Reid waves a hand, as if to erase this minor distraction from his main course of action. “Look, I even got that bottle of scotch you like, and you make an _excellent_ frittata. I’m just proposing the optimum use of resources.”

Hotch is pretty sure that the sound coming out from his mouth _is_ a snort of derision. “It’s not particularly difficult to beat _eggs_ ,” he points out even as he feels his resolve crumbling.

“But I’m _grieving_ ,” Reid emphasizes, like it’s important. And this would be the point, as far as conversations in his life go, that Hotch would simply _give up._ Except Reid; kind, sweet, generous Reid with an uncanny inability to _lie_ is standing before him and announcing that he’s grieving in the same voice that he would use to announce the weather. And Hotch can see the cracks, even as he doesn’t want to. Can see, can recognize the slight clenching of Reid’s fists, the minute shuffling of his feet, the reek of coffee all over his sweater and the lightest bead of sweat on his upper lip all too well.

“You’re grieving,” he allows.

Reid smiles slightly. “Good,” he announces. “You should hurry, I’m starving.”

In his defense, the glare he sends Reid’s way is mostly involuntary.

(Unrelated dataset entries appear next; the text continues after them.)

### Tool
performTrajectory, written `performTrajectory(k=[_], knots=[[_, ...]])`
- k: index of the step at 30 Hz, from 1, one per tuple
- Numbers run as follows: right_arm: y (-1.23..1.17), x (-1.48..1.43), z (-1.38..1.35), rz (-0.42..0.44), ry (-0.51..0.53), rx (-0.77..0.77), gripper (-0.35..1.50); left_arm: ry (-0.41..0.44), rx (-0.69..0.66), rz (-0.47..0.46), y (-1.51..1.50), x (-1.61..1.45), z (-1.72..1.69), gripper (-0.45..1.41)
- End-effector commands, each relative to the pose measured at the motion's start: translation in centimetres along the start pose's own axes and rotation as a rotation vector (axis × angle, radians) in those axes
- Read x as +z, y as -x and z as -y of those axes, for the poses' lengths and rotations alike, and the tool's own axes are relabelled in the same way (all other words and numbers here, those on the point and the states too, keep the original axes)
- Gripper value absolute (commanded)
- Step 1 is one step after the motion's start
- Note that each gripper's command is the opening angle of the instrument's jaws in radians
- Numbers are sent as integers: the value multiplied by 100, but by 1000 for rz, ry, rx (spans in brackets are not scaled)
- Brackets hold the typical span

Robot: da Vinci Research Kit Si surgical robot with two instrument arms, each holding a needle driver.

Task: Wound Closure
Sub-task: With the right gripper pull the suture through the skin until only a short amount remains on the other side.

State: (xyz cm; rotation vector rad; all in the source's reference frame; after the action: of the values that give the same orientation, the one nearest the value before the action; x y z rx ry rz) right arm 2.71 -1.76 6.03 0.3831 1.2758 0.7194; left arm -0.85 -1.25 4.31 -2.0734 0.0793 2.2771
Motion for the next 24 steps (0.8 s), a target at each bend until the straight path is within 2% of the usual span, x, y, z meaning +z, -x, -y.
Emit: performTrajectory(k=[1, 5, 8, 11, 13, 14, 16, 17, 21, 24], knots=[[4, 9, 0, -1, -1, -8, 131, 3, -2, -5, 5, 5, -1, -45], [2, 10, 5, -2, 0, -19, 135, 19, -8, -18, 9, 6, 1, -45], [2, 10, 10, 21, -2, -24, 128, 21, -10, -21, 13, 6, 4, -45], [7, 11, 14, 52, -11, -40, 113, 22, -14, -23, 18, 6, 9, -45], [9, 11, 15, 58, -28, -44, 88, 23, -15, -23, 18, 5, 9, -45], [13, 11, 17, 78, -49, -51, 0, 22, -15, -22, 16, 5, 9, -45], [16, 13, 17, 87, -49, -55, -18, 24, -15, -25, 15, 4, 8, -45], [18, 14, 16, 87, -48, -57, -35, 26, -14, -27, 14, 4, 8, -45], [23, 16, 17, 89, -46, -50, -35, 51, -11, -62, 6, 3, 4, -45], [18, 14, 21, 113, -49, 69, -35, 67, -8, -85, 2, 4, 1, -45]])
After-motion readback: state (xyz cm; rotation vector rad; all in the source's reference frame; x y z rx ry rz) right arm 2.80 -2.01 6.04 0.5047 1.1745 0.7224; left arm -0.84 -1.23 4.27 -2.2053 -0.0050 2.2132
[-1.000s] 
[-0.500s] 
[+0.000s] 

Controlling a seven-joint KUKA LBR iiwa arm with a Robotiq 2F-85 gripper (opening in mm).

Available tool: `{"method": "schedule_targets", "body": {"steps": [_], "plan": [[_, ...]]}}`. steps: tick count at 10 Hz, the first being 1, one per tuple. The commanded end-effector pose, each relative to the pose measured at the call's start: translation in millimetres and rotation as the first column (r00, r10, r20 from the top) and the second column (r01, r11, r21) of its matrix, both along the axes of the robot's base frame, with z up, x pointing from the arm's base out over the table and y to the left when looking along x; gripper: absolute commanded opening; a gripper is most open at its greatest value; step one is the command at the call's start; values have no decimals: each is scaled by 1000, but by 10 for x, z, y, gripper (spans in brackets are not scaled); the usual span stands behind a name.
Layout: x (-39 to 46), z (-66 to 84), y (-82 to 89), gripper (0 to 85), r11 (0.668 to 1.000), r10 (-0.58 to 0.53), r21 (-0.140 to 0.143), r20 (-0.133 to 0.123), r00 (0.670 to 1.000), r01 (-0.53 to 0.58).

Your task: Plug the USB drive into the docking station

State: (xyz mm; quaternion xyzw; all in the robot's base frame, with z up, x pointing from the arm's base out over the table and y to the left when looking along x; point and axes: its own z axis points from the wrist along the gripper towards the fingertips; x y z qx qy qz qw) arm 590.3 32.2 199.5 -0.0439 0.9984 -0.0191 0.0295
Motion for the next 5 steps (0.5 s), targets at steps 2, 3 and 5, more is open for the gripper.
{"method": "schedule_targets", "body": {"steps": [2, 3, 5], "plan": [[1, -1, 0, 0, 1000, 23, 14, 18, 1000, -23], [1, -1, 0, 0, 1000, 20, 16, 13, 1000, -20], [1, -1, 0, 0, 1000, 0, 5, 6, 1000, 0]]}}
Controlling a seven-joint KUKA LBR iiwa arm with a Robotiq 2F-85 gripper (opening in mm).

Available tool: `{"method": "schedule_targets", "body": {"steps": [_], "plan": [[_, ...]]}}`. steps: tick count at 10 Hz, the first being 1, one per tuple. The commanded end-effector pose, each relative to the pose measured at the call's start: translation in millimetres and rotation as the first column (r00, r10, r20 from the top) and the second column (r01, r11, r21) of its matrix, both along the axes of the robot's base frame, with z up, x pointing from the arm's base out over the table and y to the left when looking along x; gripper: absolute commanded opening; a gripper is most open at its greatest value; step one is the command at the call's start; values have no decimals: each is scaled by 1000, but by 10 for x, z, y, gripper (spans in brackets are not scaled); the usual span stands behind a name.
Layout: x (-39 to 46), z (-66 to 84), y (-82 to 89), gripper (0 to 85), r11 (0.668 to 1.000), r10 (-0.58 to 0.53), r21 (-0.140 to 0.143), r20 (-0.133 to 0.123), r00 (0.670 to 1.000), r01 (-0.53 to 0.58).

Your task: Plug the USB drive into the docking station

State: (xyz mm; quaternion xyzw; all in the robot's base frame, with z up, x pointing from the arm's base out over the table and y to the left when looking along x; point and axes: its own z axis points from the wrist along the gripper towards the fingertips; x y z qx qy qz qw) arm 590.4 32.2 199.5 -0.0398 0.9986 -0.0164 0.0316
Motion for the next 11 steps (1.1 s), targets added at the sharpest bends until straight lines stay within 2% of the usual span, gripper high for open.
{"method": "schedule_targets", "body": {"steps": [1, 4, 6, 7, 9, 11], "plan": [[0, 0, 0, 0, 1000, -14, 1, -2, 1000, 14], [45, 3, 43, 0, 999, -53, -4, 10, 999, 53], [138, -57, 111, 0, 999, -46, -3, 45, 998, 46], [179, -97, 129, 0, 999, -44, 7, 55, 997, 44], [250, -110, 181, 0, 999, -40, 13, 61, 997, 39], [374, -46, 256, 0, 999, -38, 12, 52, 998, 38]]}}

Reid, of course, blinks back in an owlish fashion and ruins the effect.

*

“She asks me to _dance_ ,” Reid whispers, bringing his lips far close to Hotch’s ears for his liking, even though it’s just the two of them on the jet and there’s still a half hour before they are scheduled to take off. Hotch normally makes it a point to be early, and recently Reid looks like he’s regularly forgoing sleep in favor of copious amounts of coffee and inappropriate segues.

Hotch almost misses the times when Reid would storm into the jet at the last possible moment with unkempt hair and a sloshing mug of coffee.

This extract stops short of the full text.